Two weeks ago, I taught a Create-A-Play class for a group of 6-10 year olds. The class had just 3 days, with a total of 7 1/2 hours of class, to create a play around the theme of Fractured Fairytales. Just the week before I had taught the same class to a slightly larger group of students, but it consisted of 30 hours of class. We were going for the same outcome: a short play we could share with parents.
So, needless to say, I expected this play made in 7 1/2 hours to be really short, and very simple in structure. Instead it turned out to have just as many scenes as the play we made in 30 hours, and a more complicated and detailed plot.
When we were working on Dances Made To Order, one of my performers said something along the lines of “Well, it’s what Kristin says…you can make a dance in 7 minutes or 7 years.” These kids really showed me that this is true. The time that they spent creating the play was incredibly focused, and they made decisions without flinching. Everyone was concerned about finishing and rehearsing the play, so nothing was overly considered.

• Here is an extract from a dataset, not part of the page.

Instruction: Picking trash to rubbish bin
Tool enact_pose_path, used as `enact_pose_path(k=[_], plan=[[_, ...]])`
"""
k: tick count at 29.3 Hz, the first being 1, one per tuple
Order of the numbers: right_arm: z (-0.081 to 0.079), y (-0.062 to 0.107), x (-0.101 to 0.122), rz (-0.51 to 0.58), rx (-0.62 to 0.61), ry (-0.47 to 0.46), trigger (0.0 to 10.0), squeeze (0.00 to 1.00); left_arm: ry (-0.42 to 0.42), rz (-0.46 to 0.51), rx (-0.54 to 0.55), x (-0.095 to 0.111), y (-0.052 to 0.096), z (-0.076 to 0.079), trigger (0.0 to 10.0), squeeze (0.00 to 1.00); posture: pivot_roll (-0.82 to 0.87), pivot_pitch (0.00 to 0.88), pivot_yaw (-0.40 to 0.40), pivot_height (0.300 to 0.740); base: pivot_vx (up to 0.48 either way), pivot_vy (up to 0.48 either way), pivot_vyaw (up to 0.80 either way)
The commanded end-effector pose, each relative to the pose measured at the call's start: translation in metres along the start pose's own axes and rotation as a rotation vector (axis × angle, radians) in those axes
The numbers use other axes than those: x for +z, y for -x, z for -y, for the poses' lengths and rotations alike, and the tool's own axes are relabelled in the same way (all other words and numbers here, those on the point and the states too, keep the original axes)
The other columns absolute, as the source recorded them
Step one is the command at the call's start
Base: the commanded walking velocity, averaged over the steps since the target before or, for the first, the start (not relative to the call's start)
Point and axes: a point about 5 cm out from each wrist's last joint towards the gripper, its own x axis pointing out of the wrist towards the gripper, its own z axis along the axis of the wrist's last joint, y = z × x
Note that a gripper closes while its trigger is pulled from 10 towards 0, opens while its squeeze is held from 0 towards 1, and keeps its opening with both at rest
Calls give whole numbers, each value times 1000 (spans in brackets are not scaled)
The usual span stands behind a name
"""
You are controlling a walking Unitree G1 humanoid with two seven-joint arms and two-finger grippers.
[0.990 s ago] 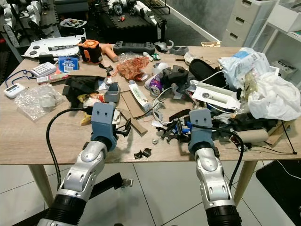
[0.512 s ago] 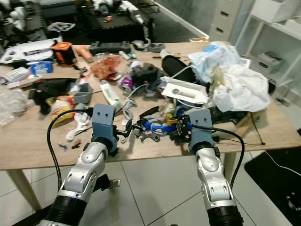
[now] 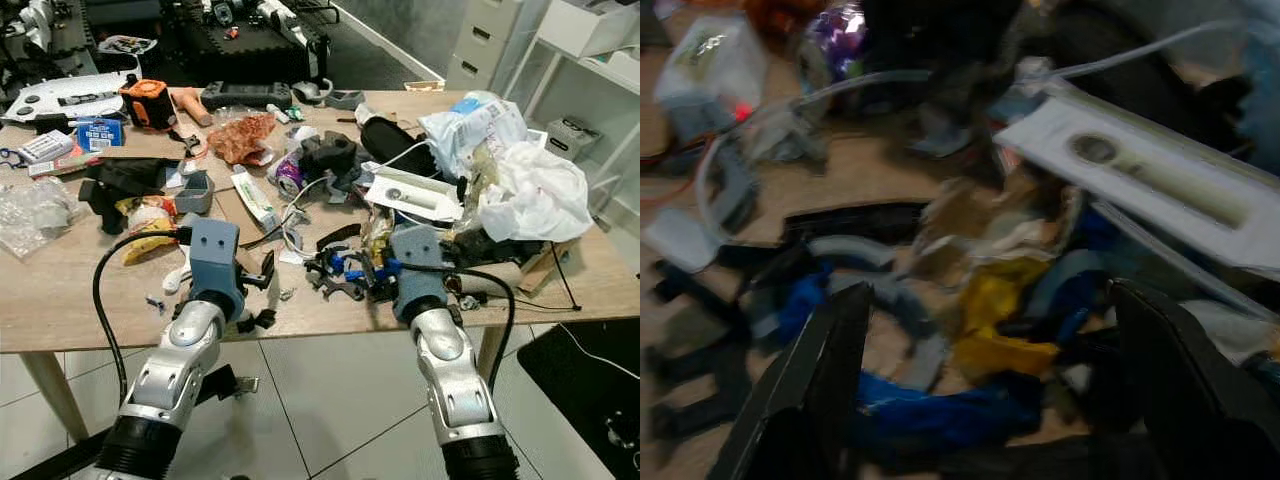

I love process. And, this week I get to start the process of working on a movement score for a new play at the Red Eye, which I get 9 great weeks of rehearsal to work on this. Sometimes, though, I think process gets the best of us. If you have endless amounts of time to create a dance, write a book, or launch a business, you usually end up taking it. And, that time gives you more opportunities to second guess yourself, over-think, and generally get in your own way. I’m a proponent for limits. So many things I’ve made only happened because there was a deadline!
So, I’m taking a lesson from the kids, and writing some deadlines in my day planner. I could think about doing these things for another couple of years, or just decide when they’re going to happen now.